▶ WORK INSTRUCTION
Look through the material below and copy exactly the lines from the line with "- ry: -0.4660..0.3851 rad" to the line with "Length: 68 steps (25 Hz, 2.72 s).", those two lines included.

▶ SUPPLIED MATERIAL

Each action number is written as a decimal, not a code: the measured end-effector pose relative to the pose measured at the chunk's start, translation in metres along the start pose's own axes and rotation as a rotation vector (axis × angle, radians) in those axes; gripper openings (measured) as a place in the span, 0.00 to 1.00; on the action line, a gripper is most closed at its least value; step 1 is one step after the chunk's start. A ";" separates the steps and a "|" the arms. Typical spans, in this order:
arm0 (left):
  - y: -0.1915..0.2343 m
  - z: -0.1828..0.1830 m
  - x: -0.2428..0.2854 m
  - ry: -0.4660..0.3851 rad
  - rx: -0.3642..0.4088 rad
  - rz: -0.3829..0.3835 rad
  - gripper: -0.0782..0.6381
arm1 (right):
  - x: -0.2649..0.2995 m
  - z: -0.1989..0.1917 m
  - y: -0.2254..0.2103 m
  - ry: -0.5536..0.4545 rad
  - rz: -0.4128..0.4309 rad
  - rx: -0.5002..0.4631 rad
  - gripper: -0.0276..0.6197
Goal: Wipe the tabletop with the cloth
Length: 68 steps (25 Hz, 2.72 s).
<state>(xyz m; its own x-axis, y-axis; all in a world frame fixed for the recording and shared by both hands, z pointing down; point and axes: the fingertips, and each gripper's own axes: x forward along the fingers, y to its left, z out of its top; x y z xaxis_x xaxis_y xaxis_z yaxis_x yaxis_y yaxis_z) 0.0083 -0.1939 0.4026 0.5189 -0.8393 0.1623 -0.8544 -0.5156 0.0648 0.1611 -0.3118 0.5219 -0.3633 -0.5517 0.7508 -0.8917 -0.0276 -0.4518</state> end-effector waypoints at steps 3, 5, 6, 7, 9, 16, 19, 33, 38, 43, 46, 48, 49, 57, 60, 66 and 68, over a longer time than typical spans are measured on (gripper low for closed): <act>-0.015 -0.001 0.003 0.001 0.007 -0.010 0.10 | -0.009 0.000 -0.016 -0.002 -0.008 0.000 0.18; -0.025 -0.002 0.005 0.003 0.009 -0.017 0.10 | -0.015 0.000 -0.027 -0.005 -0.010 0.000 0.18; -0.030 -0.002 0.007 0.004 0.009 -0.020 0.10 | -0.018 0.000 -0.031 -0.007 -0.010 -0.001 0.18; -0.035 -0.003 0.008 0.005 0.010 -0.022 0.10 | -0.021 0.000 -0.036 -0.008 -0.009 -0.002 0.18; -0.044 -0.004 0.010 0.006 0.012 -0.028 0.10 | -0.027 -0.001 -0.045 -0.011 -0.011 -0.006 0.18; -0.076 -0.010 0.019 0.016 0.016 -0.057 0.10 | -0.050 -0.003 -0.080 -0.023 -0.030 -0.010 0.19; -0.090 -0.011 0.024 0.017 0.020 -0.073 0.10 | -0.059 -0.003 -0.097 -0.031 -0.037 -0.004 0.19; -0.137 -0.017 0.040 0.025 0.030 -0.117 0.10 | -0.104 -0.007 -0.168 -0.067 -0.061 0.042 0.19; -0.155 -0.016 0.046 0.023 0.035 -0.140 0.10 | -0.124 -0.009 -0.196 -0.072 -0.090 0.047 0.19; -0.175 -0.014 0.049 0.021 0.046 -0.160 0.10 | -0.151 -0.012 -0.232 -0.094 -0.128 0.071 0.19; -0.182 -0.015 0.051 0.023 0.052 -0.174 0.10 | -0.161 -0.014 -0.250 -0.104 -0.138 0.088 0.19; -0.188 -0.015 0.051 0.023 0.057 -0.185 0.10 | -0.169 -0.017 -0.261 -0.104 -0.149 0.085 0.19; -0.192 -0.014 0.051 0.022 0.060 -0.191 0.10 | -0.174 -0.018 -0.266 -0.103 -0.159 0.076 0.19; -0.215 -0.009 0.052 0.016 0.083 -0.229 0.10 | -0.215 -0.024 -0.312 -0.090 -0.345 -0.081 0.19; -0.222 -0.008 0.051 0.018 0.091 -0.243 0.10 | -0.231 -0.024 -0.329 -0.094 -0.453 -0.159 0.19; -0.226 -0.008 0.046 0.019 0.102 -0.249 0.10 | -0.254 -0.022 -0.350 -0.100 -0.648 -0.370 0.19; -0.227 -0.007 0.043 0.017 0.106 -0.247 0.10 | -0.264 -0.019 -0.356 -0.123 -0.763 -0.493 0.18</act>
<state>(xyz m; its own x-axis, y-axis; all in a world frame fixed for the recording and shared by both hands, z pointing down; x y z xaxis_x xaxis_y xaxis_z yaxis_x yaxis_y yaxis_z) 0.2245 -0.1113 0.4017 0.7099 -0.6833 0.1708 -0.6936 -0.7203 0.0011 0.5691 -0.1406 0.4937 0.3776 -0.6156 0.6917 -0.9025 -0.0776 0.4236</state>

▶ RESULT
  - ry: -0.4660..0.3851 rad
  - rx: -0.3642..0.4088 rad
  - rz: -0.3829..0.3835 rad
  - gripper: -0.0782..0.6381
arm1 (right):
  - x: -0.2649..0.2995 m
  - z: -0.1989..0.1917 m
  - y: -0.2254..0.2103 m
  - ry: -0.5536..0.4545 rad
  - rz: -0.4128..0.4309 rad
  - rx: -0.5002..0.4631 rad
  - gripper: -0.0276..0.6197
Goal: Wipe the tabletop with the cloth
Length: 68 steps (25 Hz, 2.72 s).

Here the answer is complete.